Budget knobs (`P99_BUDGET_SEC`, CPU %, disk %) are ENV-overridable defaults;
tune per-service after one week of baseline data.

## 5c — Alertmanager / channel wiring

**If `ALERT_CHANNEL == "Alertmanager → email"`** — write `alerts/alertmanager.yml`:

```yaml
route: { group_by: ['alertname', 'service'], receiver: "mail" }
receivers:
  - name: mail
    email_configs:
      - to: "${ALERT_EMAIL}"
        from: "${ALERT_FROM_EMAIL}"
        smarthost: "${SMTP_HOST}:${SMTP_PORT:-587}"
        auth_username: "${SMTP_USER}"
        auth_password_file: "/run/secrets/smtp_password"   # never inline
```

**If `ALERT_CHANNEL == "Alertmanager → webhook"`** — use `webhook_configs`
pointing at `$ALERT_WEBHOOK_URL` (env-supplied).
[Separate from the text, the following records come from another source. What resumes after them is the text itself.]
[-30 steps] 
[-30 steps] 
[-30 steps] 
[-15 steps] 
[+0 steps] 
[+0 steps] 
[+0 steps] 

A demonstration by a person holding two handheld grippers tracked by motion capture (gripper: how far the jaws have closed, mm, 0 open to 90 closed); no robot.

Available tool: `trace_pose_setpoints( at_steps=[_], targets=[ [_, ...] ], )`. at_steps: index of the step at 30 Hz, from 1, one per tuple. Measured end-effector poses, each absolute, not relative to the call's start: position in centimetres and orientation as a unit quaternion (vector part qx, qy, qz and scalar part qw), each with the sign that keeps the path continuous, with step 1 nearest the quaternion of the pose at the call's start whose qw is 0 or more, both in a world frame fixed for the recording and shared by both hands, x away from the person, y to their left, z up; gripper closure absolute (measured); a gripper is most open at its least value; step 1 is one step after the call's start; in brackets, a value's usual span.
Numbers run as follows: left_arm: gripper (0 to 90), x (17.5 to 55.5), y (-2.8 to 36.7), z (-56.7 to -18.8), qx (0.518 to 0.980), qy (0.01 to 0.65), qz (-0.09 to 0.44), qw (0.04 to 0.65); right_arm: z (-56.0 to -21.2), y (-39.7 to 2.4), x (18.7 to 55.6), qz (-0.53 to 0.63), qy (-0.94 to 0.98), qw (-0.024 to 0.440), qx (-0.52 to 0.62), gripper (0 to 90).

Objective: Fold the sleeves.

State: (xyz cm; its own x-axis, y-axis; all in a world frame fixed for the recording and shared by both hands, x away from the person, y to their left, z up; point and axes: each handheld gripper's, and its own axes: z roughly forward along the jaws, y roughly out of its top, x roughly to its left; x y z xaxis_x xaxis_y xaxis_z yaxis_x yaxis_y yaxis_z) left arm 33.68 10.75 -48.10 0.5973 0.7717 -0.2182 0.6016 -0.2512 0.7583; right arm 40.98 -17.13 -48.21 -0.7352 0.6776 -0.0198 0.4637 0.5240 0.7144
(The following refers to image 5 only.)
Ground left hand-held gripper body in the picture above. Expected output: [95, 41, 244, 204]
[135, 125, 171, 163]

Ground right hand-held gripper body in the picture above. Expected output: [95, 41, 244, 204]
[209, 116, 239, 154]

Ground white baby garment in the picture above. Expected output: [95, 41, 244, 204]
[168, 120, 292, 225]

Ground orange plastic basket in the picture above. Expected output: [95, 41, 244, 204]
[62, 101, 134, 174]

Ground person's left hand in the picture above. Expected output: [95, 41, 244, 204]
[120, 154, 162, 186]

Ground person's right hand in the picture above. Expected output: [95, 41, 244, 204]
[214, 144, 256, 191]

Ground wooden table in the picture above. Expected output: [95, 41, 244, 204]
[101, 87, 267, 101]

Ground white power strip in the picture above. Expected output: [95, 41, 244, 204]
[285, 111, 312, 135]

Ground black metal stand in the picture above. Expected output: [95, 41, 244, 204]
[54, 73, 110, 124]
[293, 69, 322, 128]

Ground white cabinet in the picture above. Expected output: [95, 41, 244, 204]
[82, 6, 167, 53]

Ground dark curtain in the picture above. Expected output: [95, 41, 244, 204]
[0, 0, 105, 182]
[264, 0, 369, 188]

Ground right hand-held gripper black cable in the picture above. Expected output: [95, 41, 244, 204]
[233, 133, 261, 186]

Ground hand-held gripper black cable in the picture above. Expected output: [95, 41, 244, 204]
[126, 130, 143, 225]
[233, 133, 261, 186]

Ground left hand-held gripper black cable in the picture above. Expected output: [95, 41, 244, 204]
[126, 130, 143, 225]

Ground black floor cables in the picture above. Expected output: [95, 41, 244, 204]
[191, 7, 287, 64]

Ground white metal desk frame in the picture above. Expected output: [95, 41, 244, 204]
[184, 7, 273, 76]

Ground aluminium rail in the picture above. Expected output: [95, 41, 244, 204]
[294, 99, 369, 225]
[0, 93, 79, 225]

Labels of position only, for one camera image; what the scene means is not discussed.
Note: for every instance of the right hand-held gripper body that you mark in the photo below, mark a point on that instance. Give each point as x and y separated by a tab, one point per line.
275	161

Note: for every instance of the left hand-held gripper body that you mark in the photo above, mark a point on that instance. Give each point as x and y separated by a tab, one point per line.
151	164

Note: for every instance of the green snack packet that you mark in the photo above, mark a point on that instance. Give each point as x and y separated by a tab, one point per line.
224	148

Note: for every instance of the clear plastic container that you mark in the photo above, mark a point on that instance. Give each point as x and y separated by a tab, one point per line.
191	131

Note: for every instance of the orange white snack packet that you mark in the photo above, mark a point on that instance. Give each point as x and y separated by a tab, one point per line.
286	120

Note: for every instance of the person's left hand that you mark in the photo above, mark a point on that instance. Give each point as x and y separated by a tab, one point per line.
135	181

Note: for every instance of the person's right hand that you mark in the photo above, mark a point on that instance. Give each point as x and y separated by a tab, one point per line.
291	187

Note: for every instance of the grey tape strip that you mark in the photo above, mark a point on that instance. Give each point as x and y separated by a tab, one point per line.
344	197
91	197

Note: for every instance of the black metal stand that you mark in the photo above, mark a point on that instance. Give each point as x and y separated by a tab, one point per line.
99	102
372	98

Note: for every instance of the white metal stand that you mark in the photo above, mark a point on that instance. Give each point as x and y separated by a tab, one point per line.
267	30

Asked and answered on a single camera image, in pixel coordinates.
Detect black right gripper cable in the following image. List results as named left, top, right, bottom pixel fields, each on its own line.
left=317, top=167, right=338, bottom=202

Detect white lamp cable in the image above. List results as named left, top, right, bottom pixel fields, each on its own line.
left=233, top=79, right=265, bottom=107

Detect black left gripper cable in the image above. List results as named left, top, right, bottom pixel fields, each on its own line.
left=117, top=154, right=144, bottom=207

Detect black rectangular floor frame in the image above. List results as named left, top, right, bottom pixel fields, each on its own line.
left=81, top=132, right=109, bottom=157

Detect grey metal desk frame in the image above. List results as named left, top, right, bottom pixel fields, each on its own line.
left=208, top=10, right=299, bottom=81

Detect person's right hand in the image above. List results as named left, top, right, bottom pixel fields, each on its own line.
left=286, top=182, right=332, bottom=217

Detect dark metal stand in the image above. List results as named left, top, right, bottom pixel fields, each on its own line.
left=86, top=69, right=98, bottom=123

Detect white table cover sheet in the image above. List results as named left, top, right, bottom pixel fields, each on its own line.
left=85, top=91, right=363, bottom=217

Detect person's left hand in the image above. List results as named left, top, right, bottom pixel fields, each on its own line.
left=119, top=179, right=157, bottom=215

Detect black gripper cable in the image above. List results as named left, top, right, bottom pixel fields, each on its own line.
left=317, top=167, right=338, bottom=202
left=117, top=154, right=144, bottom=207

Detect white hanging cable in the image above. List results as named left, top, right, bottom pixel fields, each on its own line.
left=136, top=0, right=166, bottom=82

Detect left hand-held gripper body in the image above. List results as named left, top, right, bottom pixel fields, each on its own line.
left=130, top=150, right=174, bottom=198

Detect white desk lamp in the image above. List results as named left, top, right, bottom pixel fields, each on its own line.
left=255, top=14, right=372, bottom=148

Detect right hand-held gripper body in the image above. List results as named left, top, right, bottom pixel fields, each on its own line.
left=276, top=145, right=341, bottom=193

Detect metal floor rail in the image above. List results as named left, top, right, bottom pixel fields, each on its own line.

**If `ALERT_CHANNEL == "Better Stack Uptime"`** — note URL in
`alerts/README.md`; Better Stack config lives in their UI. Pair each Prom
alert with a Better Stack Heartbeat for dead-man's-switch coverage
[VERIFY: betterstack.com/docs/uptime/heartbeats/].

**If `ALERT_CHANNEL == "PagerDuty"`** — Alertmanager `pagerduty_configs` with
`routing_key_file` (never `routing_key:` inline — RULE 0.8).

**If `ALERT_CHANNEL == "Custom webhook"`** — ask user for endpoint URL and
whether auth is Bearer / HMAC / custom header; wire via
`webhook_configs.http_config`.

## 5d — Dead-man's-switch (all channels)

Add a "YouAreAlive" alert that fires when Prom fails to scrape the service
for 5 min. Pair with a heartbeat external monitor (Better Stack, UptimeRobot,
or a cron that checks Alertmanager). Without it, the alerting system can
fail silently.

```yaml
- alert: ScrapeDown
  expr: up{job="$SERVICE"} == 0
  for: 5m
  labels: { severity: page }
  annotations: { summary: "$SERVICE: Prometheus cannot scrape for 5 min" }
```

## 5e — Runbook stub (mandatory)

Write `docs/runbooks/$SERVICE.md` with one section per alert name, each
containing: symptom, first-check, rollback, escalation. Empty runbook links
in annotations are a documented anti-pattern — fill the stub now with at
least "TODO after first incident".

## Verify-criterion

- `alerts/$SERVICE.yaml` contains the four starter rules + `ScrapeDown`.
- Delivery channel config written (or referenced in `alerts/README.md` for
  vendor-managed channels).
- `docs/runbooks/$SERVICE.md` stub exists with one section per alert.
- `ALERTS` list populated for the final report.
- No credential literal in any generated file — env / file-refs only.